- **AIM OF THE EXERCISE**: From the data below, retype exactly the lines starting with the one that contains "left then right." and ending with the one that contains "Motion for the", both included.

- **RECORDED INFORMATION**:
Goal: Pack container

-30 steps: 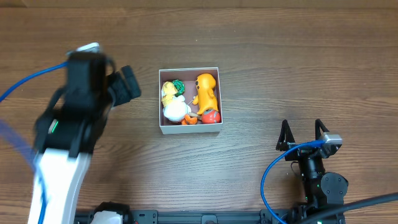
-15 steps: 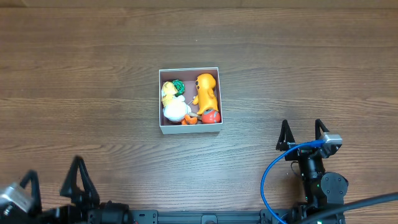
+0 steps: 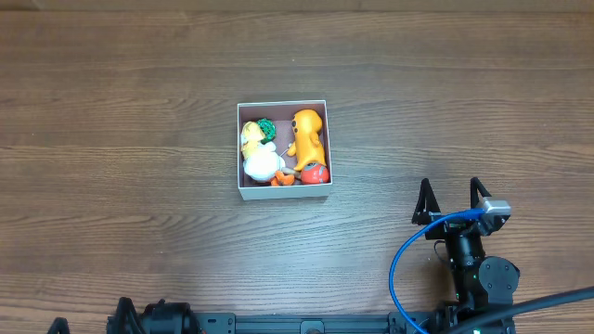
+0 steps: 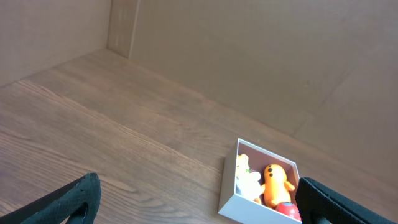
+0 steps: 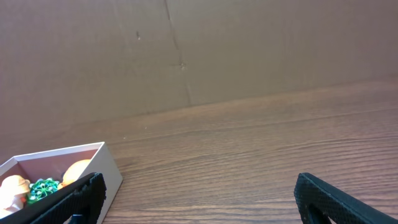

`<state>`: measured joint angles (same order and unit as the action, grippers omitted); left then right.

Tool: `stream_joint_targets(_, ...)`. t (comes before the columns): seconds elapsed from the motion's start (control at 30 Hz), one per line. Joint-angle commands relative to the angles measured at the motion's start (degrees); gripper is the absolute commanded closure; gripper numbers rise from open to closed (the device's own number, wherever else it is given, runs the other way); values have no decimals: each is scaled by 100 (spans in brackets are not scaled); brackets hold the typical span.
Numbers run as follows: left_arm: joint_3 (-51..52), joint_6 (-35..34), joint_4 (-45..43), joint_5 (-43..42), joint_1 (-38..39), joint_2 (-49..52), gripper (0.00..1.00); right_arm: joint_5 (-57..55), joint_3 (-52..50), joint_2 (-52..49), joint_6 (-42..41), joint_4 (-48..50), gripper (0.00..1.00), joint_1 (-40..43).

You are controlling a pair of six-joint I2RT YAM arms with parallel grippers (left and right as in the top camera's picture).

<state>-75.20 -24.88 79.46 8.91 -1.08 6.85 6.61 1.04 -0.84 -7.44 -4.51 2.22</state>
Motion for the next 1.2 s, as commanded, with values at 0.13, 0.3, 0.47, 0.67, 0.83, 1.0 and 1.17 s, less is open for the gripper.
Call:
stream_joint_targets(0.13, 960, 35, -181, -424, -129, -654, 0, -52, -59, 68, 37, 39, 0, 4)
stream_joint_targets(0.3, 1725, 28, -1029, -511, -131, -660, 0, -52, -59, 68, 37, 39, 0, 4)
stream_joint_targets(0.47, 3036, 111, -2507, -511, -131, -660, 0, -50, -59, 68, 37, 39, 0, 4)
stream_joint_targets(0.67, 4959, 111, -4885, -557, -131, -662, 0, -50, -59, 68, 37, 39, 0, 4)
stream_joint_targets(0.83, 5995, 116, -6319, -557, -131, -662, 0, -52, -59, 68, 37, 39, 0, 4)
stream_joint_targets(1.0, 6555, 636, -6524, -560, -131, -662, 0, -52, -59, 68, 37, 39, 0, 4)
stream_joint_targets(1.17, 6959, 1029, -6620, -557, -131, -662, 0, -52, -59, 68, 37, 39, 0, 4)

- **RESULT OF THIS TASK**:
`<state>`: measured joint angles (same order and unit as the action, grippers omitted); left then right.

Tool: `stream_joint_targets(_, ...)`. t (comes before the columns): seconds elapsed from the motion's start (control at 30 Hz), one per line. Joint-angle commands relative to the angles measured at the motion's start (degrees); gripper is the absolute commanded closure; gripper numbers rise from open to closed (the device's own number, wherever else it is given, runs the other way); values have no decimals: each is scaled by 100 (spans in brackets are not scaled); brackets hold the typical span.
Numbers run as follows: left_arm: joint_3 (-51..52), joint_6 (-35..34), joint_4 (-45..43), joint_5 (-43..42), joint_1 (-38..39), joint_2 (-49..52), gripper (0.00..1.00); right_arm: joint_5 (-57..55), joint_3 (-52..50), joint_2 (-52..49), joint_6 (-42..41), joint_4 (-48..50), gripper (0.00..1.00), joint_1 (-40..43).

You are controlling a pair of six-joint I2RT YAM arms with parallel grippers (left and right as in the top camera's picture).

<state>-75.20 -24.88 79.46 8.91 -1.08 6.85 6.61 1.04 -0.84 -7.44 -4.51 2.22</state>
Motion for the next 1.2 s, as commanded, with values at 0.13, 0.3, 0.47, 0.67, 0.83, 1.0 and 1.17 s, less is open for the gripper.

The response to the exercise is complete.